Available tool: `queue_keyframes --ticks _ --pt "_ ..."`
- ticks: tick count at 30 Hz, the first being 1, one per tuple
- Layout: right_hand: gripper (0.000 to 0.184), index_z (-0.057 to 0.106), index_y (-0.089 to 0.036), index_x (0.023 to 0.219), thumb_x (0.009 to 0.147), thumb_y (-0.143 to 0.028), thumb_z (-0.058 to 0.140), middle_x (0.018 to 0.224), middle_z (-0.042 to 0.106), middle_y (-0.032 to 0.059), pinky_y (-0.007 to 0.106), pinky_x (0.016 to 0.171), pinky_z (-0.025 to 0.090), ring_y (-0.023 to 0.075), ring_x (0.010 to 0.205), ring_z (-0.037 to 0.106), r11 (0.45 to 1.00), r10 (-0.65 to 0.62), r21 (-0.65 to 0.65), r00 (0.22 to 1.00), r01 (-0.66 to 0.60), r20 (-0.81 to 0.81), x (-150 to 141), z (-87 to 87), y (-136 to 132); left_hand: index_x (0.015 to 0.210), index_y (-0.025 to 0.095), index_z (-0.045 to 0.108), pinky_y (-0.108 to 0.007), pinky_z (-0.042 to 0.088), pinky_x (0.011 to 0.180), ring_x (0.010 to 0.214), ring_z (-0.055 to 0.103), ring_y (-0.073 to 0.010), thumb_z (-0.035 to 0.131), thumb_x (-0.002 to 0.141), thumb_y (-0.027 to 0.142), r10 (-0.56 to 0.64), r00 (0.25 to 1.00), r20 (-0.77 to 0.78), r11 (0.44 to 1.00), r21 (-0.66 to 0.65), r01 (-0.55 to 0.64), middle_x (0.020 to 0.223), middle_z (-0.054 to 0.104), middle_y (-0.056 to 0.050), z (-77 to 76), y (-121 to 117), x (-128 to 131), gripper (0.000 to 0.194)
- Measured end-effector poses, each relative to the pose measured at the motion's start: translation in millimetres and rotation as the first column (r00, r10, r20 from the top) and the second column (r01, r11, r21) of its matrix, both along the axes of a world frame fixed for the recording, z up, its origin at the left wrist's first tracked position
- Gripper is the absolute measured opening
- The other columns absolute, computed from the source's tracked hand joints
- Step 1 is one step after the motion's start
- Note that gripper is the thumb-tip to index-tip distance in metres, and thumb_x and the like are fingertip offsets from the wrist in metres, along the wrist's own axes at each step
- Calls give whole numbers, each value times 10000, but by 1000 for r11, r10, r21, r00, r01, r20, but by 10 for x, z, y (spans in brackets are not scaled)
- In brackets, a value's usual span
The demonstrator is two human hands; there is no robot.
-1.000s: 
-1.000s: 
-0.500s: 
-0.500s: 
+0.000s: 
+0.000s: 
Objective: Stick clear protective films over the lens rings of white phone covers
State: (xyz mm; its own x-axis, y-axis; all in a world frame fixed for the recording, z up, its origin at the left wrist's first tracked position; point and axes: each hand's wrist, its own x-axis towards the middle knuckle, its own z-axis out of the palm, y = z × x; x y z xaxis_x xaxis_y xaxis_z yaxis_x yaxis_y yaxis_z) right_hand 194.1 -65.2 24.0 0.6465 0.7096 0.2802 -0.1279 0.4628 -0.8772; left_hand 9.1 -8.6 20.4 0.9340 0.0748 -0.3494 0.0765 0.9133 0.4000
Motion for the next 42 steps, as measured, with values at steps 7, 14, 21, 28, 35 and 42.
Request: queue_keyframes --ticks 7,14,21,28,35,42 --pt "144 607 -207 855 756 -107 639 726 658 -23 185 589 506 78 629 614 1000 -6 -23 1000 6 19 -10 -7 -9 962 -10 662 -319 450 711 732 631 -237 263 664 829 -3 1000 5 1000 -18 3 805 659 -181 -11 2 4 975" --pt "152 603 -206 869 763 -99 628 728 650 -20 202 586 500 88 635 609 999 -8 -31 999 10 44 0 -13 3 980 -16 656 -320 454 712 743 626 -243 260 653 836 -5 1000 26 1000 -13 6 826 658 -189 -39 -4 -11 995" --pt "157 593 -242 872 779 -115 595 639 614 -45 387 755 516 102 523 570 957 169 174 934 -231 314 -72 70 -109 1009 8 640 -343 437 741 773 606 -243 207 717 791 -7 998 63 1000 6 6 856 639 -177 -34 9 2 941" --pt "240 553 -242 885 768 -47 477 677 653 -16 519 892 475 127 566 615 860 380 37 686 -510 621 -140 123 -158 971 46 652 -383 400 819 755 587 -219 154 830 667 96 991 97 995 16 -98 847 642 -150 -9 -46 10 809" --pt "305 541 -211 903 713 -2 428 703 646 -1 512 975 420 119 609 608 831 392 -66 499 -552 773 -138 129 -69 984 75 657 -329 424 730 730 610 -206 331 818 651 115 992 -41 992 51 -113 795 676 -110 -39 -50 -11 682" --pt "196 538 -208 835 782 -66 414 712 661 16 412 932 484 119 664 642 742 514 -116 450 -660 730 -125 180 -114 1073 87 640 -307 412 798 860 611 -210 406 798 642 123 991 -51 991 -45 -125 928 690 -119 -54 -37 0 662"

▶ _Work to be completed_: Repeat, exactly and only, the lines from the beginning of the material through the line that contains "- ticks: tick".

▶ _Response for this exercise_:
Available tool: `queue_keyframes --ticks _ --pt "_ ..."`
- ticks: tick count at 30 Hz, the first being 1, one per tuple

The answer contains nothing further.